Legendary recording artist and founding member of US girl group TLC, T-Boz, joins the group on ‘Red Planet’. The track is the token duet on the album and what more could a rising girl group ask for than to have the leading lady of the best selling female R&B group of all time as their albums notable collaborator. The iconic vocalist provides the track with her distinctive, bass heavy tones as she finds her place between the foursome’s upbeat vocal lashings. The track also opens with a guitar riff quite reminiscent of their famous En Vogue cover.

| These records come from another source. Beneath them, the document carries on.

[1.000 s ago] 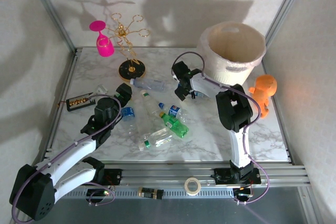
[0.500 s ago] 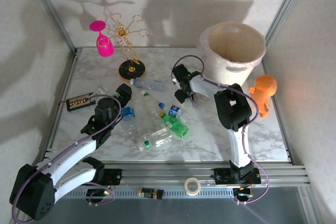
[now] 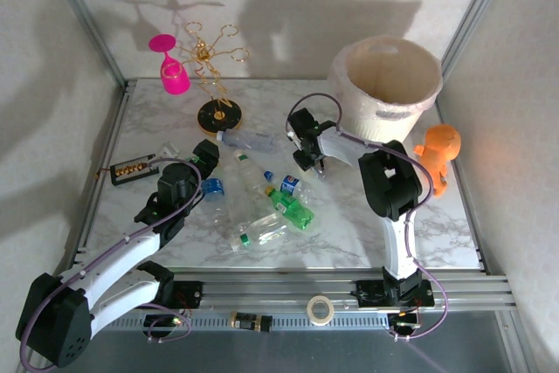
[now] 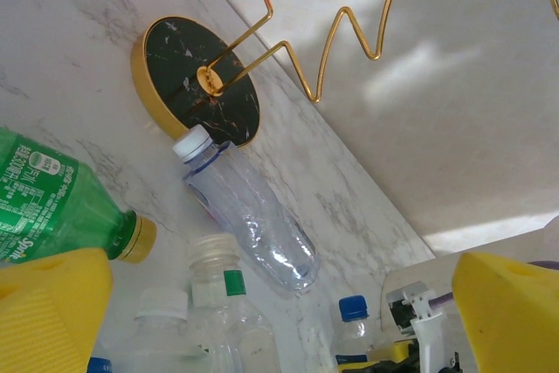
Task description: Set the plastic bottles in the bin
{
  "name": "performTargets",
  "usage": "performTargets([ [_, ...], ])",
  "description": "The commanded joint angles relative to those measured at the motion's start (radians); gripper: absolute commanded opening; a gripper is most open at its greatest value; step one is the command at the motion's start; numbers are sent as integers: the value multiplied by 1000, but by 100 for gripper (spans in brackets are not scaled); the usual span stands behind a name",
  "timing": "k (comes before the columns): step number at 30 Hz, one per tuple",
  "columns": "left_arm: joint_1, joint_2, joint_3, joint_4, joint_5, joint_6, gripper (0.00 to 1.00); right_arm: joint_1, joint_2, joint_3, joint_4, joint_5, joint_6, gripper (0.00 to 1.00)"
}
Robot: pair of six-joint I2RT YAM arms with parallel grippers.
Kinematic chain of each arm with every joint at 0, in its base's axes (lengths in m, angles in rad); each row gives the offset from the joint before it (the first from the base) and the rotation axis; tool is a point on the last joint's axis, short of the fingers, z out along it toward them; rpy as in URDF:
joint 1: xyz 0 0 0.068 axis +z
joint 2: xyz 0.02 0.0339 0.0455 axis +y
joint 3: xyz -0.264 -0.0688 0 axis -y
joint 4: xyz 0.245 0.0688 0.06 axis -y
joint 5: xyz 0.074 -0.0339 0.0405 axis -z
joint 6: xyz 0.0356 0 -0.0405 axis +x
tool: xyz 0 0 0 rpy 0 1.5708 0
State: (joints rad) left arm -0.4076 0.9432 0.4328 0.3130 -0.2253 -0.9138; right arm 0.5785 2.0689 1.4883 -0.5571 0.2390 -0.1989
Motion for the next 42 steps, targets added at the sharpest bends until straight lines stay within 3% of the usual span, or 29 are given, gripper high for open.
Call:
performTargets([
  [1,11,-3,-6,9,6,-7,100,-6,-75,-25,36,-30,-14,44],
  [13,10,21,12,44,13,-14,100,6,-249,-66,103,-108,-5,38],
  [30,12,34,18,58,20,-12,100,11,-606,-51,271,-349,29,33],
  [42,13,23,5,60,18,-15,100,-88,-699,60,391,-411,151,29],
])
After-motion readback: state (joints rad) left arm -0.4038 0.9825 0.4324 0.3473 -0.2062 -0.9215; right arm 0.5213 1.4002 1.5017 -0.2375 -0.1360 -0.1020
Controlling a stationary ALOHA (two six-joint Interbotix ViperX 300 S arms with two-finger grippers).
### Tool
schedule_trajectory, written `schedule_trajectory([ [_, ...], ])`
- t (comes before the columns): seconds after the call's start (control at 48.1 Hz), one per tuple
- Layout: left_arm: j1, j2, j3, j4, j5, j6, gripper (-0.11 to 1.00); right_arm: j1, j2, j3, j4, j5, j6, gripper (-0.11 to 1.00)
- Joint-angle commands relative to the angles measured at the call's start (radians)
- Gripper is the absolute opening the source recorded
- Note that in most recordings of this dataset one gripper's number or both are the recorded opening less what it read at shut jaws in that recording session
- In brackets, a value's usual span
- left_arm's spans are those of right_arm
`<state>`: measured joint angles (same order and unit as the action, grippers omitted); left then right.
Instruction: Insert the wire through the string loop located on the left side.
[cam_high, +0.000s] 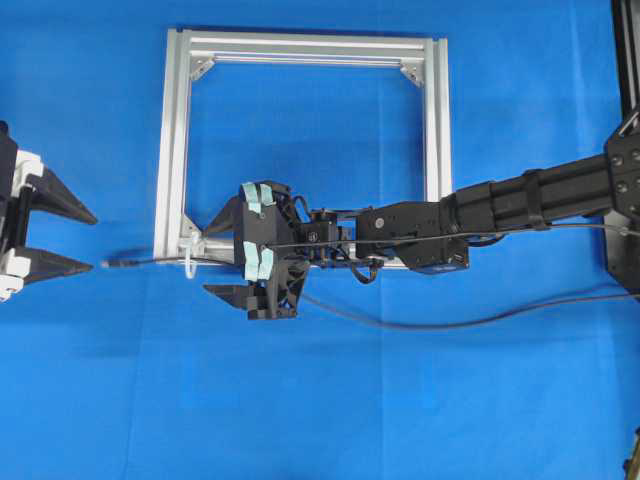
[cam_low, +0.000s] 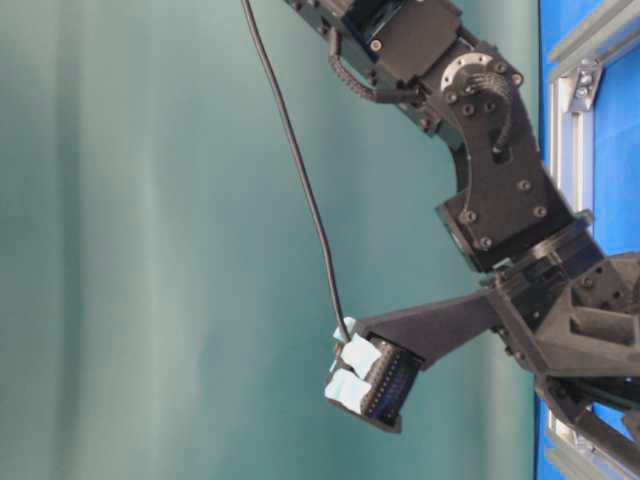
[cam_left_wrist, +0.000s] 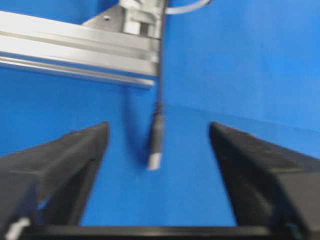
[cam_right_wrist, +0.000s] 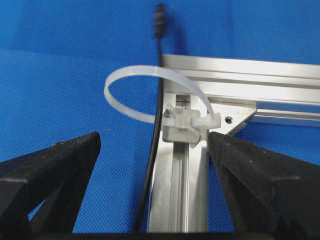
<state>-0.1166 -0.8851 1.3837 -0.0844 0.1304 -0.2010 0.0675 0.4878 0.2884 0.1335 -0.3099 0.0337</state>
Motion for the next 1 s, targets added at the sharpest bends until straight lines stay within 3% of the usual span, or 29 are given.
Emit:
schedule_trajectory([
  [0.0,0.002,0.005,-0.009,0.003,-0.009,0.000,0.84,0.003,-0.040,-0.015,-0.002,-0.003,-0.002,0.94],
  [0.125,0.002,-0.005,-0.011,0.003,-0.006,0.000,0.76,0.003,-0.055,-0.012,-0.002,-0.002,-0.005,0.94],
  [0.416,0.002,-0.054,-0.040,0.006,-0.003,0.012,0.76,-0.006,-0.130,-0.006,-0.002,0.048,-0.009,0.94],
  [0.707,0.003,-0.150,-0.077,0.032,-0.002,0.052,0.76,-0.009,-0.224,-0.006,-0.002,0.101,-0.064,0.94],
  [0.977,0.020,-0.155,-0.080,0.032,-0.002,0.052,0.76,-0.015,-0.264,-0.005,-0.002,0.135,-0.067,0.94],
])
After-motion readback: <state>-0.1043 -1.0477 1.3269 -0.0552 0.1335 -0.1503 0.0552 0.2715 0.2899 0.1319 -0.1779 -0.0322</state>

Another notable finds its way into DNA with the funky, hip hop lickings of How Ya Doin. This one contains a sample of the signature Curiosity Killed The Cat penning Name and Number which the girls use as the pennings driving chorus hook while a Spanish guitar takes us through Going Nowhere, a mid-tempo track that the girls use to vent their frustration at a deadbeat lover who appears to be holding their relationship back. It’s Toni Braxton meets Beyoncé with this song and with a well delivered rap section nearing the end of the record, Going Nowhere provides DNA with its most diverse addition.
Over the course of just shy of 45 minutes Little Mix provide us with a musically and vocally meaty slice of pop pie. Overflowing with electro-pop beats, heavy R&B influences and balanced out nicely with engaging and memorable ballads, DNA is every bit what we were hoping to receive in Little Mix’s debut album.